24/11/2010 No hay duda, y diferentes estudios lo avalan así, que el profesional de las ventas es el puesto más demandado por las empresas. La razón está clara: en época de crisis, es fundamental el mantenimiento y desarrollo de las empresas, lo que lleva parejo, de entrada, la mejora en la red comercial.
En este sentido, Javier Fuentes Merino, director general de Grupo Redes de Venta Proactiva y profesor de Marketing de la UAM, afirma que: “Bajo la experiencia de más de diez años implantado redes de ventas para empresas de diferentes sectores, hemos analizado las cualidades que deben poseer los comerciales y hemos comprobado el alto porcentaje de adaptabilidad de esta profesión en personas que vienen de otro tipo de actividad”.
A esto añade que “el comercial no nace, se hace; su actitud es un componente fundamental, aunque la posesión de ciertos atributos básicos ayuda a su desarrollo, por lo que tras un periodo de formación adecuado, el candidato puede llegar a ser un excelente profesional de las ventas”.
En primer lugar, hay que desterrar la vieja concepción según la cual el comercial estaba obligado a concentrarse en el producto como aspecto prioritario frente a la comprensión del cliente. Cada vez se exige una mayor empatía con éste y se ha modificado el concepto de “vendedor” en su acepción más tradicional, por el de “asesor” y consejero. En este sentido, el diálogo, la interacción y la calidad de la comunicación recíproca se presentan como aspectos esenciales que deben ser tenidos en cuenta por el comercial.
Por otro lado, el vendedor tradicional ha evolucionado ya hacia el concepto de vendedor de valor añadido.

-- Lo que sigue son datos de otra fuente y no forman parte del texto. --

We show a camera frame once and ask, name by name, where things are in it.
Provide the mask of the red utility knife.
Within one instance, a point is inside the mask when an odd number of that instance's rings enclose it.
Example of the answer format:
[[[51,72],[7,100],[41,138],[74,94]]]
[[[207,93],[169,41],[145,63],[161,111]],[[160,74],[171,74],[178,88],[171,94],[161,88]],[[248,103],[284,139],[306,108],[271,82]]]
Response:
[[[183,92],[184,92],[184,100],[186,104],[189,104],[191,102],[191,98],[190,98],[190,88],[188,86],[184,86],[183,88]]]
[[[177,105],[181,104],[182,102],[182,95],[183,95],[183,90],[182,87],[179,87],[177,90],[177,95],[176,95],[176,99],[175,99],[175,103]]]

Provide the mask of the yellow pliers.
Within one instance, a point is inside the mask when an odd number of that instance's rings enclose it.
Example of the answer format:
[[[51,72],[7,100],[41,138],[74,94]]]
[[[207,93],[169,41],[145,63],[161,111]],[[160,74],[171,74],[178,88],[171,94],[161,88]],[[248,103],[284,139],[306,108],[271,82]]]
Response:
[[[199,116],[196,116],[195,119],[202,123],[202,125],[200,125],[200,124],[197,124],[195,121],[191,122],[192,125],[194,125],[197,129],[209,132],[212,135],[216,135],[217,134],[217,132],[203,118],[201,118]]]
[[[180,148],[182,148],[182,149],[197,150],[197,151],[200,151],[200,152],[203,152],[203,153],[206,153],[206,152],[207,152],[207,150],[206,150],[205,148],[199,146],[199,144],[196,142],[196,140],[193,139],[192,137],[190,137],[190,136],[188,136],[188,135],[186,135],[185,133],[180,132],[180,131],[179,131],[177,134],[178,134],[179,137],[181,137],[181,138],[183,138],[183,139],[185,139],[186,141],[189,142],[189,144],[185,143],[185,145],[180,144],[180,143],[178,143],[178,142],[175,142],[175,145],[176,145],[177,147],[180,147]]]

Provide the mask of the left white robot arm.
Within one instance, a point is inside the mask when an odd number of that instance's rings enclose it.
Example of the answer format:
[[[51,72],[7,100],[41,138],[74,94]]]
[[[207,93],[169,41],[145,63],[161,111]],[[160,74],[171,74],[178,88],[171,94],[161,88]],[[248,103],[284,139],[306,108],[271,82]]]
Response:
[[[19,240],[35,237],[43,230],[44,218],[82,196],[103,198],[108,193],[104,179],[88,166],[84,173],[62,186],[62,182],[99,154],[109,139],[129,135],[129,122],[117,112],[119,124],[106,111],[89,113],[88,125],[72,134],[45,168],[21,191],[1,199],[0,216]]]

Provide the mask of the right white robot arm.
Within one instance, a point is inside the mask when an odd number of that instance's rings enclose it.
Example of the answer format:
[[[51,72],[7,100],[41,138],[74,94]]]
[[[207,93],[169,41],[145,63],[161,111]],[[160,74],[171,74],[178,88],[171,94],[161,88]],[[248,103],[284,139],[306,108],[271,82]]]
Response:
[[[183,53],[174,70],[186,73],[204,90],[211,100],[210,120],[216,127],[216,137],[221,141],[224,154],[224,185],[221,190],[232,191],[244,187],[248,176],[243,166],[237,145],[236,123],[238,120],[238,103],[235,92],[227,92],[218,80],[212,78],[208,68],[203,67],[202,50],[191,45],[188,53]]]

Las nuevas tecnologías evitan hoy que el comercial tenga que desempeñar sus antiguas funciones menos especializadas, centrándose por el contrario en aportar valor añadido al cliente y a su empresa, así como en transformar las necesidades y problemas de sus clientes en oportunidades de negocio para ambos.
En lo que se refiere a sus cualidades personales, el comercial deberá transmitir credibilidad, presentar una impecable imagen y hacer gala de una gran inteligencia emocional, capacidad para gestionar las emociones propias en beneficio de su trabajo. Será además asertivo, empático, dinámico, convincente, flexible y constante; tendrá que ser un negociador creativo capaz de encontrar siempre una alternativa válida; deberá ser más atrevido, hablará menos y mejor y escuchará más y mejor; se mostrará más hábil y paciente y sabrá cómo detectar las inquietudes de sus clientes; habrá de ser veloz en dar respuestas, en cerrar operaciones... Será, finalmente, un profesional capaz de adaptarse al cliente con el que tenga que trabajar en cada momento.